Читайте также:
|
|
На берегу нас окружили какие-то дачники в купальных костюмах. Смотрят, аплодируют, фотографируют, а у нас, признаться, вид самый жалкий. Уж очень как-то непривычно без формы и без знаков различия. Так неудобно, что я решил скрыть своё имя и положение и остаться, так сказать, инкогнито...
Да. Ну, приложил пальцы к губам, показываю Фуксу жестом: молчите, мол. Но как-то неудачно, неловко это у меня получилось, вроде воздушного поцелуя...
На берегу новый взрыв восторга, аплодисменты, все кричат:
— Браво! Виват!
А я ничего не понимаю, однако делаю вид, будто вовсе и не удивлён, молчу, а сам жду, что дальше будет.

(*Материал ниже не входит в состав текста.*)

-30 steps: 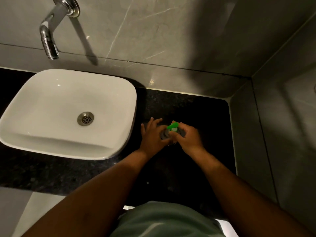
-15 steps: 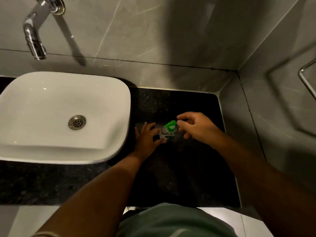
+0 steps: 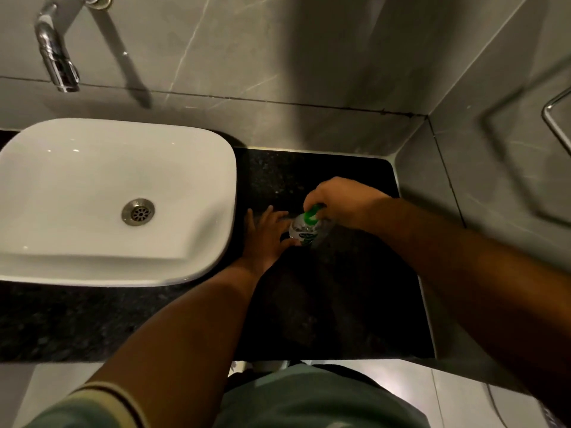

Тут подходит какой-то паренёк в пиджачке и начинает объяснять публике:
— Вот, мол, хотя и существует распространённое мнение, будто туземцы Сандвичевых островов со времён цивилизации вымерли, однако это неверно. Дирекция пляжей Уайкики, стремясь доставить удовольствие уважаемой публике, отыскала двух живых гавайцев, которые только что продемонстрировали прекрасный вид старинного национального спорта.
Я слушаю, молчу, и Фукс молчит. Этот, в пиджачке, тоже помолчал, потом прокашлялся и пошёл чесать, как по книжке:
— Туземцы Сандвичевых островов, гавайцы, или канаки, как их ещё называют, отличаются стройным телосложением, мягким характером и природными музыкальными способностями...
Я на себя это описание примерил, вижу, что-то не то. Ну, характер действительно у меня мягкий, а что касается сложения и музыкальных способностей — это уж он напрасно... Я хотел было возразить, но смолчал. А он не унимается, продолжает:
— Сегодня вечером эти канаки дадут концерт на гавайских гитарах. Билеты продаются в кассе летнего театра, цены умеренные, в фойе танцы, буфет, прохладительные напитки...
Да. Ну, он ещё поговорил, потом берёт нас под руки, отвёл в сторонку, спрашивает:
— Ну как?
— Да ничего, — отвечаю я, — благодарю вас покорно.
— Вот и прекрасно! А где вы остановились, позвольте поинтересоваться?
— Пока, — говорю, — в Тихом океане, а что дальше будет, не знаю. Не нравится мне, признаться...
— Ну что вы! — возражает он. — «Тихий океан» — первоклассная гостиница. Лучше вы вряд ли найдёте. Уверяю вас. А сейчас, простите, пора уже ехать, через полчаса начало.
И вот, знаете, усадил он нас в машину, повёз куда-то. Там нам дали гитары, украсили цветами, вывели на эстраду, раздёрнули занавес...
Ну, я вижу, нужно петь. А что петь? Я, как назло, смутился, все песни забыл. И Фукс на что тёртый парень, а тоже растерялся, смотрит на меня, шепчет:
— Запевайте, Христофор Бонифатьевич, я подтяну.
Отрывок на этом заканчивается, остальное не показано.